I've been writing down a few of these dreams off and on, and I'm thinking about compiling them. Some of them are a lot more detailed, a lot more upsetting and even gory, and my psychologist once said I could be the next Stephen King. I'm not sure I care about writing thrillers or framing stories around complex mysteries, but some of the things I dream are way more horrific than popular film.

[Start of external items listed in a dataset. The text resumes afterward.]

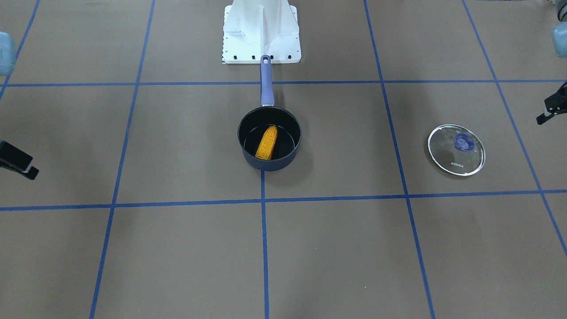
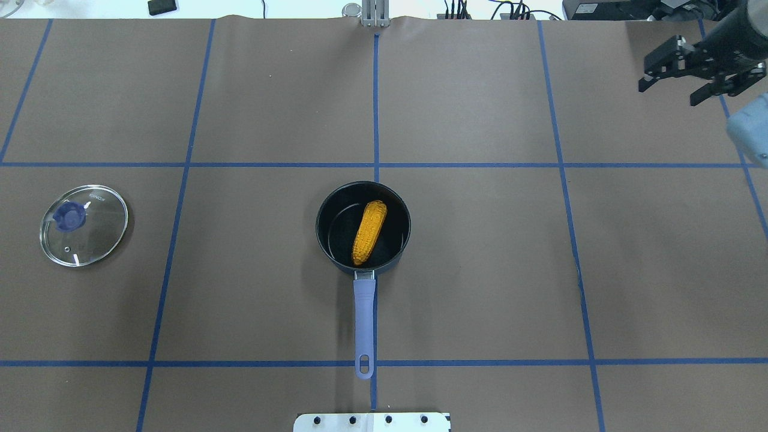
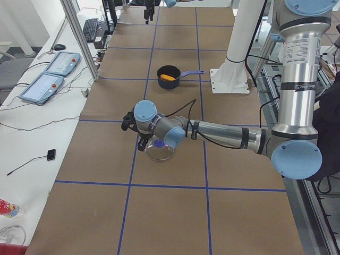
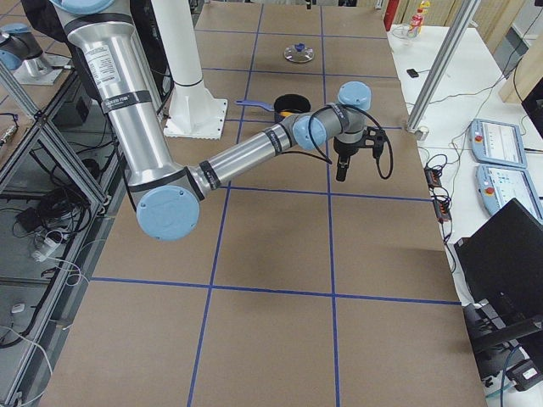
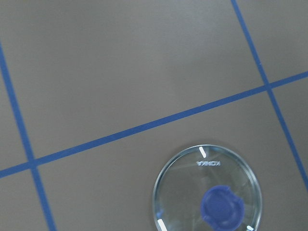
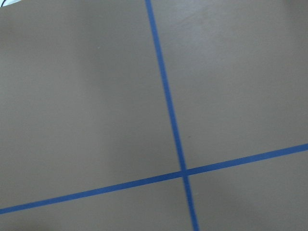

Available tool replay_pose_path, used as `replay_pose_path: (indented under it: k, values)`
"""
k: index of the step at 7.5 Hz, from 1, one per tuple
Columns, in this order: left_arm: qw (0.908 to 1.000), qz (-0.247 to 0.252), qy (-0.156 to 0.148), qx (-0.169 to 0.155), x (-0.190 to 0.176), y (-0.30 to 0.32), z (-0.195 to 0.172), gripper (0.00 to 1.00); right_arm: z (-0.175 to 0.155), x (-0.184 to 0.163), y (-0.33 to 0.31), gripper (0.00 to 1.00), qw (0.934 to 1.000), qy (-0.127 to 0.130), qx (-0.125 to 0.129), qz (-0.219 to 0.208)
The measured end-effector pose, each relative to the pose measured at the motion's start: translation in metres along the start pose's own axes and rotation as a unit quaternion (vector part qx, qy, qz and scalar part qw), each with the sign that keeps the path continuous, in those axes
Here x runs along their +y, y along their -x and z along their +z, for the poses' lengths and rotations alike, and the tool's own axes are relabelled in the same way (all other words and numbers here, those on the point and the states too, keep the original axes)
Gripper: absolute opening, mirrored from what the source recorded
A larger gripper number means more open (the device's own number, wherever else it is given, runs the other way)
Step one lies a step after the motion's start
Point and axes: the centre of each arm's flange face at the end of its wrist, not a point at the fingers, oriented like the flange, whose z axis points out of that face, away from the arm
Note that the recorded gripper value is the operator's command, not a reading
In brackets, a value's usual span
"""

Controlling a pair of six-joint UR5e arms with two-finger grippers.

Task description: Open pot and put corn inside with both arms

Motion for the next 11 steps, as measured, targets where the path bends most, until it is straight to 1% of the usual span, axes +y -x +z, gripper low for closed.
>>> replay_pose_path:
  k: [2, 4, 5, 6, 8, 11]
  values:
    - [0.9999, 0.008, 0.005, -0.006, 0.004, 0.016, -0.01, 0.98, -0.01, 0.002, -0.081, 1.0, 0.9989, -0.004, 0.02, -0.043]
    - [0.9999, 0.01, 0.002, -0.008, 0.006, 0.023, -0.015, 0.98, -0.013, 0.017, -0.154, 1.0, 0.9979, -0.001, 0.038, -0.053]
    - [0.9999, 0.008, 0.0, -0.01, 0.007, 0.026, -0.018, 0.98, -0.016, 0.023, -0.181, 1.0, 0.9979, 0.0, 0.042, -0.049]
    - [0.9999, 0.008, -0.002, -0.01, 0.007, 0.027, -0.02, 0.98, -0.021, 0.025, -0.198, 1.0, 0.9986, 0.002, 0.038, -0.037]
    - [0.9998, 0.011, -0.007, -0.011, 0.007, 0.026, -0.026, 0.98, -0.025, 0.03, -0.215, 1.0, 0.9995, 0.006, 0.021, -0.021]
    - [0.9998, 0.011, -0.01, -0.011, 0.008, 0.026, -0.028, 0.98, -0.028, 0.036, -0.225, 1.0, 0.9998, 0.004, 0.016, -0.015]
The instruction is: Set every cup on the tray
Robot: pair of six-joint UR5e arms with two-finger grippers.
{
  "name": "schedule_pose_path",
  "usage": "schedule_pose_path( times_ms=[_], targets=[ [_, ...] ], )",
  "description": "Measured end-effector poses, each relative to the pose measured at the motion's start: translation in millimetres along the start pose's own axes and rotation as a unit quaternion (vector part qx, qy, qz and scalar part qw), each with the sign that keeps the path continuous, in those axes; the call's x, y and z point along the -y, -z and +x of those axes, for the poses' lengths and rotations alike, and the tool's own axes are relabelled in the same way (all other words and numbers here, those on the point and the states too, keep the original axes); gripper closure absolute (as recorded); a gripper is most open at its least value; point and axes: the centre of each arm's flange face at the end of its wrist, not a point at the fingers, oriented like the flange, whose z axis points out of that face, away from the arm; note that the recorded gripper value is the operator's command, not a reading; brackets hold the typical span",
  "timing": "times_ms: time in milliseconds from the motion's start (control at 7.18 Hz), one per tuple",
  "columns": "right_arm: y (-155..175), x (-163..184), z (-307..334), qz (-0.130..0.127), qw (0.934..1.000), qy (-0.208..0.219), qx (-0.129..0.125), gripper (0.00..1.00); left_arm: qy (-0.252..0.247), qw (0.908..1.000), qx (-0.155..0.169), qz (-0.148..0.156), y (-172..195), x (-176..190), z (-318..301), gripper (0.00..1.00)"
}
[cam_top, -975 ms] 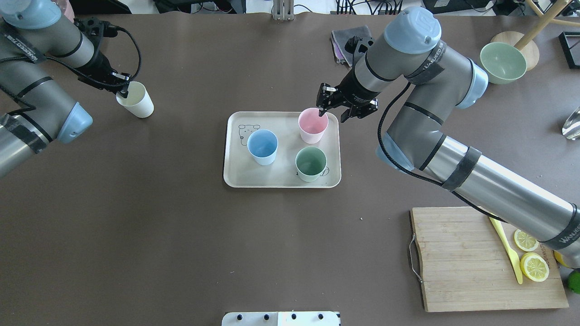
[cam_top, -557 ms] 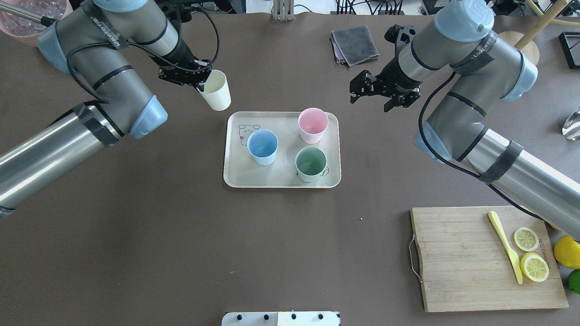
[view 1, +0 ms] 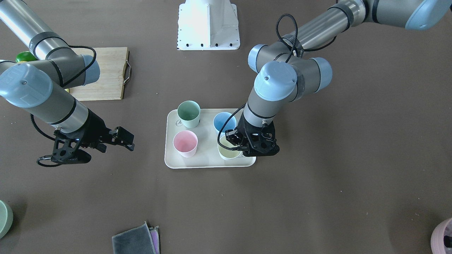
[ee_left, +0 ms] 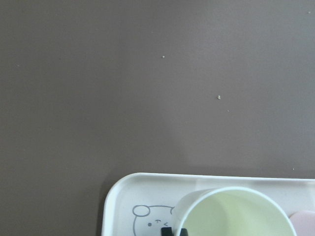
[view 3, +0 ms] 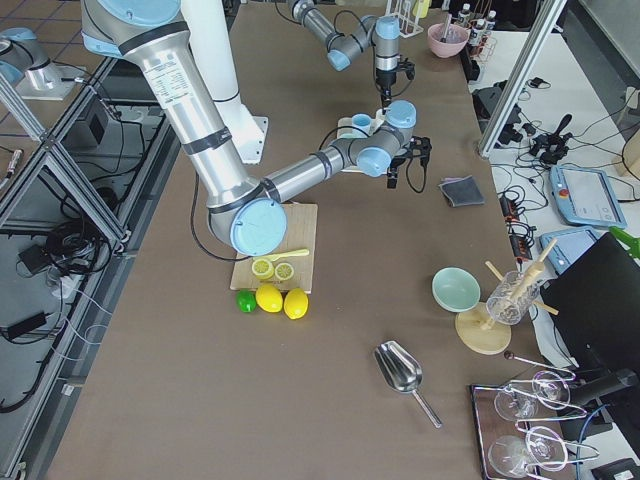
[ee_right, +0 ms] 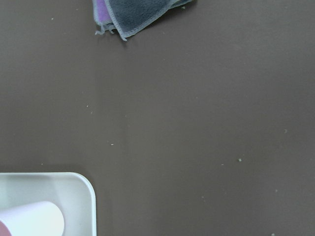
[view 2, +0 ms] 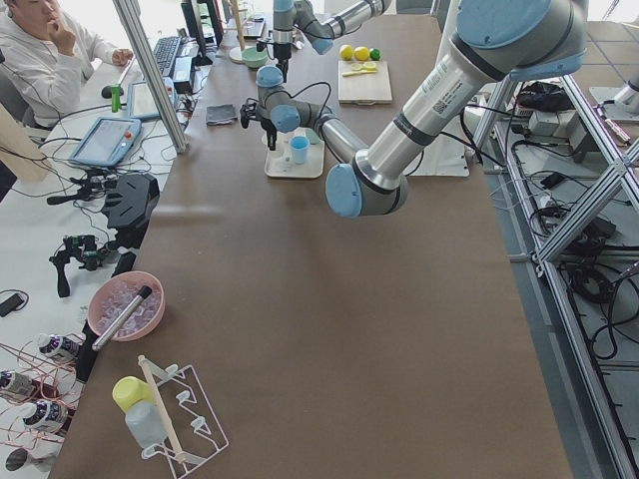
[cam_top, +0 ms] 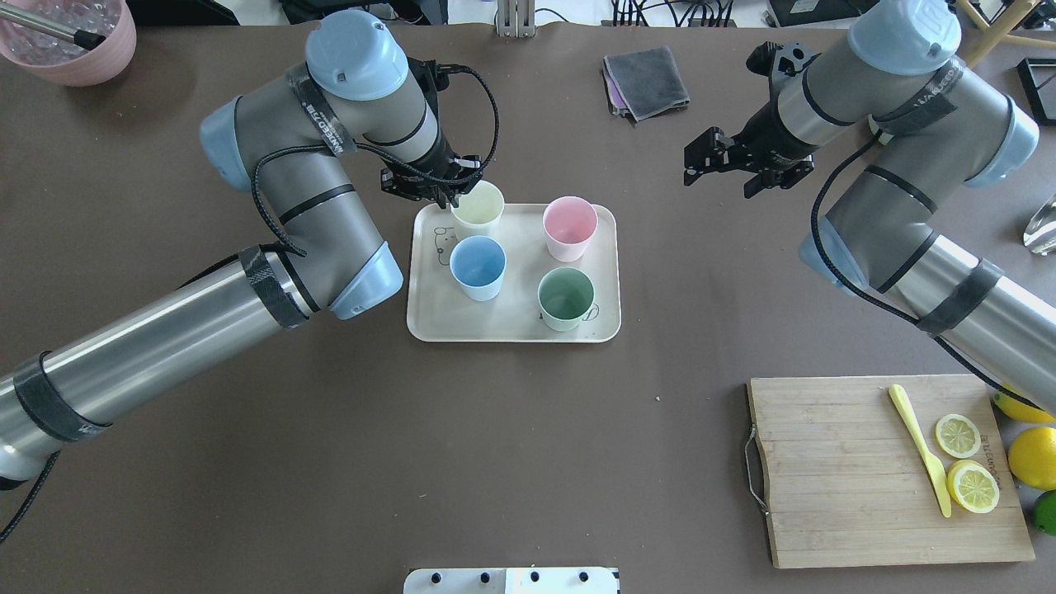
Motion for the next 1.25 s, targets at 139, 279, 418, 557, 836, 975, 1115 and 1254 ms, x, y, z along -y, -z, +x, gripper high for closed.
schedule_pose_path(
  times_ms=[139,279,418,557,836,975,1115,1254],
  targets=[
    [12.0,6.3,21.7,0.0,1.0,0.005,0.0,0.0,-0.003,1.0,0.0,0.003,7.0,4.3,-11.9,0.02],
    [24.5,13.4,43.0,0.002,1.0,0.01,0.0,0.0,-0.015,0.9999,0.0,-0.001,19.8,18.2,-49.9,0.02],
    [33.1,18.0,61.2,0.004,0.9999,0.016,-0.003,0.0,-0.039,0.9992,0.003,-0.005,35.4,32.1,-103.4,0.02],
    [40.3,20.8,81.2,0.008,0.9997,0.023,-0.008,0.0,-0.066,0.9977,0.01,-0.004,50.0,41.4,-160.0,0.02],
    [56.9,22.4,131.1,0.015,0.9986,0.045,-0.021,0.0,-0.112,0.993,0.035,-0.005,76.1,55.0,-264.5,0.02],
    [67.5,21.6,161.4,0.017,0.9979,0.056,-0.028,0.0,-0.14,0.9888,0.051,-0.008,90.1,56.7,-317.6,0.02],
    [80.1,19.7,197.4,0.019,0.9968,0.07,-0.035,0.0,-0.166,0.984,0.064,-0.012,107.9,57.4,-374.9,0.02],
    [92.2,15.6,233.5,0.02,0.9955,0.081,-0.043,0.0,-0.182,0.9807,0.069,-0.017,124.1,55.3,-424.9,0.02]
  ],
)
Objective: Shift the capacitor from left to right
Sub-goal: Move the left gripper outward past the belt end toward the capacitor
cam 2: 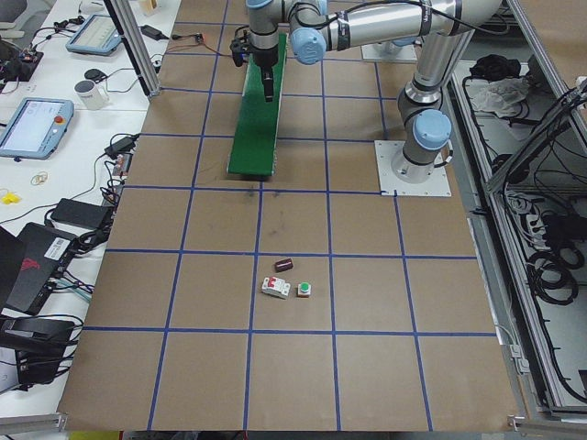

I used to hide that I could do this (along with 'floating out' since I was a child, being able to leave my body to see something better up close) because I was terrified I'd be locked away in a room, but I clearly don't bring pertinent information to the table, and I don't think a stack of random details would be useful in any sense. One person I spoke with said I could be trained, and I'm like to what? right, because I get so distracted staring at mundane things like a bolt inside a tire or a bug on some grass. The only way I get anything human or 'real' is to just let it do what it wants, and suddenly I'm in places where ugly things happen in secret. During these experiences I usually don't feel anything more than perplexed or curious, and if I have an emotional response it's usually more from feeling perplexed than from anything I'm witnessing, even though I sometimes feel very upset or sick about it later after I wake up. I'm just glad it doesn't happen real often.

And that was today's writing prompt thingy. Now I can go on to minecraft with a clear conscience.